### Exercise directions
Your task is to repeat the entries below exactly and to leave their images out.

Stored dataset items
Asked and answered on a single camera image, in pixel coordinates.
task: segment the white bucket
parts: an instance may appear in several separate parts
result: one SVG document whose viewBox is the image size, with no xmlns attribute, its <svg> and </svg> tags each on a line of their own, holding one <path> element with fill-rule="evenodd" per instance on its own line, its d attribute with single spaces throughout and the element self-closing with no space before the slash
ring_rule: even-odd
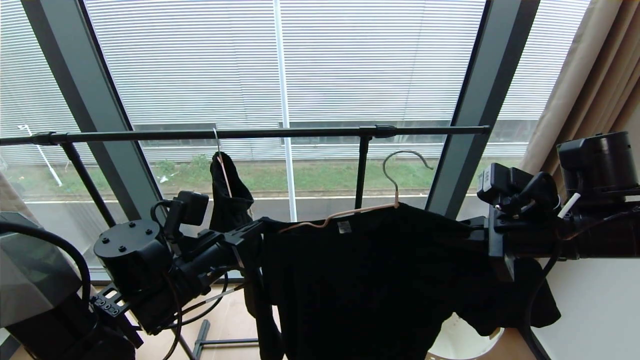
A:
<svg viewBox="0 0 640 360">
<path fill-rule="evenodd" d="M 453 313 L 440 329 L 426 360 L 473 360 L 489 352 L 502 336 L 497 329 L 491 336 L 480 336 L 466 321 Z"/>
</svg>

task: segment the clothes hanger
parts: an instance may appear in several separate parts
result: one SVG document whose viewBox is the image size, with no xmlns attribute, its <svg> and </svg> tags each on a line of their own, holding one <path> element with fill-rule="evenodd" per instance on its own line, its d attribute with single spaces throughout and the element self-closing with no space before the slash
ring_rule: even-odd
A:
<svg viewBox="0 0 640 360">
<path fill-rule="evenodd" d="M 427 161 L 424 159 L 424 157 L 422 157 L 422 155 L 420 155 L 419 152 L 417 151 L 413 151 L 413 150 L 399 150 L 396 152 L 392 152 L 391 154 L 389 154 L 384 161 L 382 161 L 382 173 L 385 175 L 385 177 L 387 179 L 389 179 L 389 181 L 391 181 L 391 183 L 394 185 L 395 188 L 395 194 L 394 194 L 394 201 L 391 204 L 385 204 L 385 205 L 378 205 L 378 206 L 369 206 L 368 208 L 360 208 L 360 209 L 353 209 L 353 210 L 347 210 L 347 211 L 341 211 L 340 213 L 335 213 L 335 214 L 331 214 L 329 215 L 322 224 L 320 225 L 316 225 L 310 222 L 301 222 L 299 224 L 295 224 L 289 227 L 286 227 L 285 229 L 282 229 L 278 232 L 278 234 L 280 233 L 284 233 L 287 230 L 291 230 L 291 229 L 295 229 L 297 227 L 301 227 L 301 226 L 312 226 L 315 227 L 317 229 L 322 229 L 323 227 L 326 227 L 329 224 L 329 221 L 331 221 L 331 219 L 336 218 L 336 217 L 341 217 L 342 215 L 349 215 L 349 214 L 357 214 L 357 213 L 363 213 L 365 211 L 371 211 L 371 210 L 378 210 L 378 209 L 386 209 L 386 208 L 398 208 L 400 206 L 400 201 L 398 199 L 399 197 L 399 190 L 398 190 L 398 183 L 393 180 L 391 178 L 391 176 L 389 176 L 389 174 L 387 173 L 387 161 L 392 158 L 394 155 L 396 154 L 400 154 L 401 152 L 407 152 L 409 154 L 414 154 L 417 155 L 420 160 L 422 160 L 422 163 L 424 164 L 425 167 L 427 167 L 430 170 L 433 170 L 432 167 L 429 166 L 429 164 L 427 163 Z"/>
<path fill-rule="evenodd" d="M 227 184 L 227 191 L 229 193 L 229 197 L 233 197 L 231 195 L 231 185 L 229 185 L 229 179 L 227 179 L 227 170 L 225 170 L 225 163 L 224 161 L 222 161 L 222 152 L 220 151 L 220 139 L 218 138 L 218 132 L 216 131 L 216 128 L 213 128 L 213 135 L 216 137 L 216 143 L 218 143 L 218 162 L 220 163 L 220 166 L 222 166 L 222 174 L 225 177 L 225 183 Z"/>
</svg>

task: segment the grass
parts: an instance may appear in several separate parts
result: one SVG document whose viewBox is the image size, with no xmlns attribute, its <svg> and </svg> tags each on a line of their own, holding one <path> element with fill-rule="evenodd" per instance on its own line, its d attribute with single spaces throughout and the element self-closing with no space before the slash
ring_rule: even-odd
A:
<svg viewBox="0 0 640 360">
<path fill-rule="evenodd" d="M 424 167 L 422 162 L 413 159 L 390 160 L 387 172 L 398 182 L 401 193 L 424 193 L 433 183 L 437 160 L 428 160 L 434 168 Z M 195 190 L 211 193 L 211 160 L 206 155 L 195 156 L 189 163 L 161 161 L 152 167 L 154 175 L 160 180 L 160 189 L 165 196 L 175 195 L 179 190 Z M 491 162 L 499 162 L 508 167 L 517 166 L 518 159 L 482 159 L 478 174 Z M 261 194 L 284 193 L 287 191 L 287 173 L 284 161 L 238 161 L 236 167 L 245 185 L 254 196 Z M 6 171 L 9 181 L 22 190 L 25 198 L 45 199 L 89 199 L 84 185 L 73 167 L 55 167 L 63 186 L 58 187 L 46 167 L 11 167 Z M 88 171 L 97 188 L 105 197 L 112 198 L 104 174 L 97 167 Z M 358 172 L 357 160 L 314 160 L 294 161 L 294 180 L 296 191 L 327 192 L 342 195 L 353 194 Z M 471 185 L 475 190 L 476 181 Z M 365 192 L 370 194 L 392 193 L 393 187 L 382 172 L 381 160 L 369 160 L 365 177 Z"/>
</svg>

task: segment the corrugated metal wall
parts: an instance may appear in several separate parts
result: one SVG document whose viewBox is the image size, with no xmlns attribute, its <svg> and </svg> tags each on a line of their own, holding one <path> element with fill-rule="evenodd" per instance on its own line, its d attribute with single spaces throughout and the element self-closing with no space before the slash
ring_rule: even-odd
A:
<svg viewBox="0 0 640 360">
<path fill-rule="evenodd" d="M 19 0 L 1 0 L 0 136 L 78 131 Z M 540 116 L 588 2 L 543 0 L 499 121 Z M 134 127 L 282 121 L 271 0 L 86 0 Z M 293 122 L 449 120 L 484 1 L 281 0 Z M 239 160 L 283 159 L 279 139 L 223 141 Z M 437 157 L 442 144 L 405 145 Z M 372 144 L 384 156 L 389 144 Z M 79 148 L 87 162 L 88 148 Z M 521 156 L 526 143 L 490 142 L 485 156 Z M 2 147 L 8 163 L 41 163 L 33 147 Z M 212 147 L 145 148 L 149 161 L 189 160 Z M 357 144 L 294 145 L 296 159 L 357 156 Z M 46 148 L 53 162 L 61 150 Z"/>
</svg>

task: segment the hanging clothing
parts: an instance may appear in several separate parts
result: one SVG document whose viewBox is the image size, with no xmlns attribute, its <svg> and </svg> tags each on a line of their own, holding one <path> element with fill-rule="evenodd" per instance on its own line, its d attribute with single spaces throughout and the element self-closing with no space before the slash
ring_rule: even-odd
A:
<svg viewBox="0 0 640 360">
<path fill-rule="evenodd" d="M 225 165 L 225 173 L 214 154 L 209 170 L 213 181 L 213 214 L 209 229 L 225 233 L 253 221 L 248 210 L 253 204 L 253 196 L 238 175 L 236 166 L 224 152 L 220 153 Z M 273 320 L 273 309 L 266 298 L 259 269 L 243 272 L 248 285 L 244 287 L 244 302 L 248 312 L 255 318 L 262 360 L 281 360 L 284 346 L 280 331 Z"/>
<path fill-rule="evenodd" d="M 453 312 L 483 336 L 521 325 L 542 275 L 537 261 L 518 259 L 516 281 L 498 281 L 486 255 L 430 235 L 467 226 L 406 204 L 282 234 L 291 224 L 263 221 L 262 273 L 289 360 L 423 360 Z M 532 324 L 559 317 L 545 283 Z"/>
</svg>

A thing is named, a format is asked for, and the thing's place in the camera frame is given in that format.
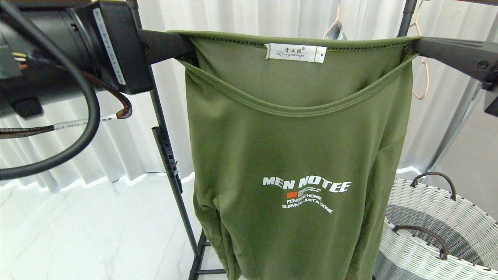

### Reply to the exercise
Asked and answered on a single camera image, in pixel coordinates.
task: segment the white bucket
parts: an instance may appear in several separate parts
result: one SVG document whose viewBox is the image size, with no xmlns attribute, its <svg> and </svg> tags each on a line of their own, holding one <path> element with fill-rule="evenodd" per instance on its own line, its d attribute with single spaces throughout and the element self-closing with no space before the slash
ring_rule: even-odd
A:
<svg viewBox="0 0 640 360">
<path fill-rule="evenodd" d="M 453 313 L 440 329 L 426 360 L 473 360 L 489 352 L 502 336 L 497 329 L 491 336 L 480 336 L 466 321 Z"/>
</svg>

task: segment the clothes hanger
parts: an instance may appear in several separate parts
result: one SVG document whose viewBox is the image size, with no xmlns attribute, its <svg> and </svg> tags each on a line of their own, holding one <path> element with fill-rule="evenodd" per instance on its own line, its d attribute with single spaces throughout and the element self-closing with no space before the slash
ring_rule: even-odd
A:
<svg viewBox="0 0 640 360">
<path fill-rule="evenodd" d="M 427 161 L 424 159 L 424 157 L 422 157 L 422 155 L 420 155 L 419 152 L 417 151 L 413 151 L 413 150 L 399 150 L 396 152 L 392 152 L 391 154 L 389 154 L 384 161 L 382 161 L 382 173 L 385 175 L 385 177 L 387 179 L 389 179 L 389 181 L 391 181 L 391 183 L 394 185 L 395 188 L 395 194 L 394 194 L 394 201 L 391 204 L 385 204 L 385 205 L 378 205 L 378 206 L 369 206 L 368 208 L 360 208 L 360 209 L 353 209 L 353 210 L 347 210 L 347 211 L 341 211 L 340 213 L 335 213 L 335 214 L 331 214 L 329 215 L 322 224 L 320 225 L 316 225 L 310 222 L 301 222 L 299 224 L 295 224 L 289 227 L 286 227 L 285 229 L 282 229 L 278 232 L 278 234 L 280 233 L 284 233 L 287 230 L 291 230 L 291 229 L 295 229 L 297 227 L 301 227 L 301 226 L 312 226 L 315 227 L 317 229 L 322 229 L 323 227 L 326 227 L 329 224 L 329 221 L 331 221 L 331 219 L 336 218 L 336 217 L 341 217 L 342 215 L 349 215 L 349 214 L 357 214 L 357 213 L 363 213 L 365 211 L 371 211 L 371 210 L 378 210 L 378 209 L 386 209 L 386 208 L 398 208 L 400 206 L 400 201 L 398 199 L 399 197 L 399 190 L 398 190 L 398 183 L 393 180 L 391 178 L 391 176 L 389 176 L 389 174 L 387 173 L 387 161 L 392 158 L 394 155 L 396 154 L 400 154 L 401 152 L 407 152 L 409 154 L 414 154 L 417 155 L 420 160 L 422 160 L 422 163 L 424 164 L 425 167 L 427 167 L 430 170 L 433 170 L 432 167 L 429 166 L 429 164 L 427 163 Z"/>
<path fill-rule="evenodd" d="M 227 184 L 227 191 L 229 193 L 229 197 L 233 197 L 231 195 L 231 185 L 229 185 L 229 179 L 227 179 L 227 170 L 225 170 L 225 163 L 224 161 L 222 161 L 222 152 L 220 151 L 220 139 L 218 138 L 218 132 L 216 131 L 216 128 L 213 128 L 213 135 L 216 137 L 216 143 L 218 143 L 218 162 L 220 163 L 220 166 L 222 166 L 222 174 L 225 177 L 225 183 Z"/>
</svg>

task: segment the grass
parts: an instance may appear in several separate parts
result: one SVG document whose viewBox is the image size, with no xmlns attribute, its <svg> and </svg> tags each on a line of their own, holding one <path> element with fill-rule="evenodd" per instance on its own line, its d attribute with single spaces throughout and the element self-closing with no space before the slash
ring_rule: even-odd
A:
<svg viewBox="0 0 640 360">
<path fill-rule="evenodd" d="M 424 167 L 422 162 L 413 159 L 390 160 L 387 172 L 398 182 L 401 193 L 424 193 L 433 183 L 437 160 L 428 160 L 434 168 Z M 195 190 L 211 193 L 211 160 L 206 155 L 195 156 L 189 163 L 161 161 L 152 167 L 154 175 L 160 180 L 160 189 L 165 196 L 175 195 L 179 190 Z M 491 162 L 499 162 L 508 167 L 517 166 L 518 159 L 482 159 L 478 174 Z M 261 194 L 284 193 L 287 191 L 287 173 L 284 161 L 238 161 L 236 167 L 245 185 L 254 196 Z M 6 171 L 9 181 L 22 190 L 25 198 L 45 199 L 89 199 L 84 185 L 73 167 L 55 167 L 63 186 L 58 187 L 46 167 L 11 167 Z M 88 171 L 97 188 L 105 197 L 112 198 L 104 174 L 97 167 Z M 358 172 L 357 160 L 314 160 L 294 161 L 294 180 L 296 191 L 327 192 L 342 195 L 353 194 Z M 471 185 L 475 190 L 476 181 Z M 365 192 L 370 194 L 392 193 L 393 187 L 382 172 L 381 160 L 369 160 L 365 177 Z"/>
</svg>

task: segment the corrugated metal wall
parts: an instance may appear in several separate parts
result: one SVG document whose viewBox is the image size, with no xmlns attribute, its <svg> and </svg> tags each on a line of their own, holding one <path> element with fill-rule="evenodd" per instance on its own line, its d attribute with single spaces throughout and the element self-closing with no space before the slash
ring_rule: even-odd
A:
<svg viewBox="0 0 640 360">
<path fill-rule="evenodd" d="M 19 0 L 1 0 L 0 136 L 78 131 Z M 540 116 L 588 2 L 543 0 L 499 121 Z M 134 127 L 282 121 L 271 0 L 86 0 Z M 293 122 L 449 120 L 484 1 L 281 0 Z M 239 160 L 283 159 L 279 139 L 223 141 Z M 437 157 L 442 144 L 405 145 Z M 372 144 L 384 156 L 389 144 Z M 79 148 L 87 162 L 88 148 Z M 521 156 L 526 143 L 490 142 L 485 156 Z M 2 147 L 8 163 L 41 163 L 33 147 Z M 212 147 L 145 148 L 149 161 L 189 160 Z M 357 144 L 294 145 L 296 159 L 357 156 Z M 46 148 L 53 162 L 61 150 Z"/>
</svg>

task: segment the hanging clothing
parts: an instance may appear in several separate parts
result: one SVG document whose viewBox is the image size, with no xmlns attribute, its <svg> and </svg> tags each on a line of their own, holding one <path> element with fill-rule="evenodd" per instance on its own line, its d attribute with single spaces throughout and the element self-closing with no space before the slash
ring_rule: even-odd
A:
<svg viewBox="0 0 640 360">
<path fill-rule="evenodd" d="M 225 165 L 225 173 L 214 154 L 209 170 L 213 181 L 213 214 L 209 229 L 225 233 L 253 221 L 248 210 L 253 204 L 253 196 L 238 175 L 236 166 L 224 152 L 220 153 Z M 273 320 L 273 309 L 266 298 L 259 269 L 243 272 L 248 285 L 244 287 L 244 302 L 248 312 L 255 318 L 262 360 L 281 360 L 284 346 L 280 331 Z"/>
<path fill-rule="evenodd" d="M 453 312 L 483 336 L 521 325 L 542 275 L 537 261 L 518 259 L 516 281 L 498 281 L 486 255 L 430 235 L 467 226 L 406 204 L 282 234 L 291 224 L 263 221 L 262 273 L 289 360 L 423 360 Z M 532 324 L 559 317 L 545 283 Z"/>
</svg>

A thing is named, a format is asked for, and the thing's place in the camera frame is given in that format.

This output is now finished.